À ce stade, plusieurs faits apparaissent suffisamment établis pour être repris avec prudence. D’abord, Oswald Baboke a bien été convoqué et entendu par le TCS, selon plusieurs médias convergents. Ensuite, le dossier qui l’entoure est associé par la presse à un faux décret présidentiel et à des soupçons portant sur l’or camerounais. Enfin, l’éventualité d’un déplacement d’agents des services de renseignement à Dubaï est avancée comme une piste d’enquête, mais ne repose pas, à ce stade, sur une confirmation officielle.

La matière disponible permet donc d’écrire non pas une condamnation, mais un tableau d’ensemble impliquant un responsable de haut rang entendu dans un dossier sensible, des révélations médiatiques concordantes, et des soupçons dont la portée exacte reste à établir. C’est précisément cette combinaison qui donne à l’affaire sa puissance politique. Dans un contexte où l’accès aux pièces judiciaires est limité, chaque nouvelle publication devient une pièce du puzzle, demandée encore à être vérifiée.

Les angles morts de l’enquête

Les principales zones d’ombre concernent la nature exacte des auditions, l’identité complète des autres personnes visées et la réalité d’opérations de terrain hors du Cameroun.

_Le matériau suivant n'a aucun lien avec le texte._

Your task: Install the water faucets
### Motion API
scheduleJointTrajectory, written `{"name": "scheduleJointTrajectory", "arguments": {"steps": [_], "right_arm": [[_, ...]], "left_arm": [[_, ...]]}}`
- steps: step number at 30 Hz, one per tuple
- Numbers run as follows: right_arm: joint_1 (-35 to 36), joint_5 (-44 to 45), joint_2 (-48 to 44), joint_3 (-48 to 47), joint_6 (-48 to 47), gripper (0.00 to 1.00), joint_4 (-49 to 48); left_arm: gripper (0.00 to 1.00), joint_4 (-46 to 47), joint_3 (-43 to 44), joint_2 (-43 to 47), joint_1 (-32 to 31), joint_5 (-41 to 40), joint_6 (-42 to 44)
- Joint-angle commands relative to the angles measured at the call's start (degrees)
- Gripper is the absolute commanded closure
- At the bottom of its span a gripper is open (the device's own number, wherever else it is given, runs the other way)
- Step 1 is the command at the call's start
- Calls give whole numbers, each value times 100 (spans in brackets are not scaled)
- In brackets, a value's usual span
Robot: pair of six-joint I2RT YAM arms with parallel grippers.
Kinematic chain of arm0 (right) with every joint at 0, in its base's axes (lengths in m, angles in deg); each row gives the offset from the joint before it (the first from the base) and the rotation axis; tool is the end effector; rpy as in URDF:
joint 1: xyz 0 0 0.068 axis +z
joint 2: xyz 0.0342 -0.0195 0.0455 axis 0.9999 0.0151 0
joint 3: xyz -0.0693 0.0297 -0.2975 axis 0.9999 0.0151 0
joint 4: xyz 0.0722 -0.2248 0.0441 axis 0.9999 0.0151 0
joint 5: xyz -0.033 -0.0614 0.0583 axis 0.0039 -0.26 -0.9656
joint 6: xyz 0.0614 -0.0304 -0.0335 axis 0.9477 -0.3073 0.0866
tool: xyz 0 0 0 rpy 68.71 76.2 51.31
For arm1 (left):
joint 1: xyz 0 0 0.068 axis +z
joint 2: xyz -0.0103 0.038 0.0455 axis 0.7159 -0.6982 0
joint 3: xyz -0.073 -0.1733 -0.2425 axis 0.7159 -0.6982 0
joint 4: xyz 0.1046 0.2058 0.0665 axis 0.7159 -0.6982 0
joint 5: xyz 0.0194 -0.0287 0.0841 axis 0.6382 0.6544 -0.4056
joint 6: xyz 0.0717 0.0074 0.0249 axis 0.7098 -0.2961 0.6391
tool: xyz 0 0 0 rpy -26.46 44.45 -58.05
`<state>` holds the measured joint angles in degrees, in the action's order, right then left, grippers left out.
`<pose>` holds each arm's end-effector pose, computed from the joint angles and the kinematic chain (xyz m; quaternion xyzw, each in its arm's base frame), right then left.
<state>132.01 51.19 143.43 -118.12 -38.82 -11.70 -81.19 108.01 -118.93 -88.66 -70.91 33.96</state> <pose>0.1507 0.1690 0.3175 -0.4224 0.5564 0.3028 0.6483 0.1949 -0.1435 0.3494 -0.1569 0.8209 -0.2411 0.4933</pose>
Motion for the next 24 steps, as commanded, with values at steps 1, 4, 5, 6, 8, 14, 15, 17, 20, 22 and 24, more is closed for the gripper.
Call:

Les sources consultées ne permettent pas de savoir si le TCS a ouvert une instruction formelle sur le faux décret, ni si des chefs de poursuite ont été notifiés à Baboke ou à d’autres responsables. De même, l’hypothèse d’une mission de renseignement à Dubaï reste au conditionnel faute d’éléments documentaires publics.

Un autre point mérite attention : la réaction des autorités. Dans les articles relevés, l’absence de communication officielle claire nourrit autant le soupçon que l’incertitude. Dans ce type de dossier, le silence institutionnel peut être interprété de multiples façons, mais il a pour effet immédiat de laisser le champ libre aux récits concurrents, aux démentis partiels et aux conférences politiques.

Une affaire à suivre

L’affaire Baboke illustre un schéma désormais familier dans les enquêtes sur les cercles du pouvoir en Afrique centrale : une affaire administrative qui ouvre sur des enjeux judiciaires, une affaire judiciaire qui recouvre des intérêts économiques, et une affaire économique qui finit par toucher au cœur du pouvoir. Les articles publiés jusqu’ici donnent une base crédible à l’existence d’un dossier sensible, mais ils ne suffisent pas encore à établir toutes les responsabilités ni à toutes confirmer les ramifications alléguées.

Tant que les autorités camerounaises ne publieront pas d’éléments précis, et tant que les pièces de procédure ne seront pas rendues publiques, il faudra distinguer soigneusement les faits établis, les révélations journalistiques et les hypothèses d’enquête. C’est à cette condition seulement que l’on pourra mesurer la véritable ampleur d’une affaire qui, en l’État, continue de déranger au sommet de l’État.